[DATA SECTION]:
>>>>

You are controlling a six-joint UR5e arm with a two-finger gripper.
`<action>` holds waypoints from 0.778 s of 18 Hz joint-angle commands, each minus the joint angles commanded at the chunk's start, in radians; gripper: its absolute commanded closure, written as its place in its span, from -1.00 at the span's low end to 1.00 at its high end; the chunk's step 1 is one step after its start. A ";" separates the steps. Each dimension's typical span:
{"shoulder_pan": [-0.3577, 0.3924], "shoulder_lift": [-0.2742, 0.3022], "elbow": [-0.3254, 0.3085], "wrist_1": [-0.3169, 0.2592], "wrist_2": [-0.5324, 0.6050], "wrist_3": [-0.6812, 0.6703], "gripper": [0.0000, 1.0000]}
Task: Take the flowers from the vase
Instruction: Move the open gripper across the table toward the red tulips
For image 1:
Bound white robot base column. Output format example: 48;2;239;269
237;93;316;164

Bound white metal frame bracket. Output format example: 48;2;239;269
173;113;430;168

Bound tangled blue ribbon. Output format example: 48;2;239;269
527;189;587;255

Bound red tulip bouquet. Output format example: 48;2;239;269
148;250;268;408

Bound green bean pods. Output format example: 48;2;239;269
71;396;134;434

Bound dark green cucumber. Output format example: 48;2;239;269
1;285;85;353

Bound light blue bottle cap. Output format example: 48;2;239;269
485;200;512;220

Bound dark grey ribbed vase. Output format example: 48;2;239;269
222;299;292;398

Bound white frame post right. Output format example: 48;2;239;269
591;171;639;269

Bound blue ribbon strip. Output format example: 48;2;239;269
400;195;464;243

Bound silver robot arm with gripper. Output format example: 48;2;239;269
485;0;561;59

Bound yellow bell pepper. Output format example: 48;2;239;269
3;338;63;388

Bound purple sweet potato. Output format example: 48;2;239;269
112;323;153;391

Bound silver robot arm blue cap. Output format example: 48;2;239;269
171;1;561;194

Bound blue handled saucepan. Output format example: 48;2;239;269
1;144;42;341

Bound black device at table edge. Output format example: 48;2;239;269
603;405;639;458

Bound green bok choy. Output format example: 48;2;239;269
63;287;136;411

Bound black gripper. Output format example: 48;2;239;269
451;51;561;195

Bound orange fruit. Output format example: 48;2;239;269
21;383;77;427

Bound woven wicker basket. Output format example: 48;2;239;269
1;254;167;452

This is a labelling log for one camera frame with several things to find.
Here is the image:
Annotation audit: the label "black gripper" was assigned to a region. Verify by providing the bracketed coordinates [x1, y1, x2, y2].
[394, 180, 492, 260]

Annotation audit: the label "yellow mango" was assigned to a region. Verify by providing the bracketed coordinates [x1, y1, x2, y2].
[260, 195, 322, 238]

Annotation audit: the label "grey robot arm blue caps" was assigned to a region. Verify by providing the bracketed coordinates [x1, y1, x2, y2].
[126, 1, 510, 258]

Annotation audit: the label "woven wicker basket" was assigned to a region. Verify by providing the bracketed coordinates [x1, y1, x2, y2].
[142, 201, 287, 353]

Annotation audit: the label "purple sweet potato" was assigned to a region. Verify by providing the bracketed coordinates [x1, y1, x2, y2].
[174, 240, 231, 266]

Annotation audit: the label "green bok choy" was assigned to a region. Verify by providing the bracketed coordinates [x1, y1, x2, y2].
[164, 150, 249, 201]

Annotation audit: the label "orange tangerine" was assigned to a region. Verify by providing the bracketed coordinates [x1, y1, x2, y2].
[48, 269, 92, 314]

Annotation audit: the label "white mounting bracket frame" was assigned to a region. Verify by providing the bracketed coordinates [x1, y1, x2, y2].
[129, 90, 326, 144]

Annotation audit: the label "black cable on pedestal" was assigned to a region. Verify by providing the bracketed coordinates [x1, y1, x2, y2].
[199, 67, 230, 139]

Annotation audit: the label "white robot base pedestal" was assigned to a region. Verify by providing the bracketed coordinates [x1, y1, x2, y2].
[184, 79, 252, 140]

<<<<

[ABOUT THIS EXERCISE]: Work out how many lines in the material above hold the string "joint", and reply with the number only.

[TASK SOLUTION]: 2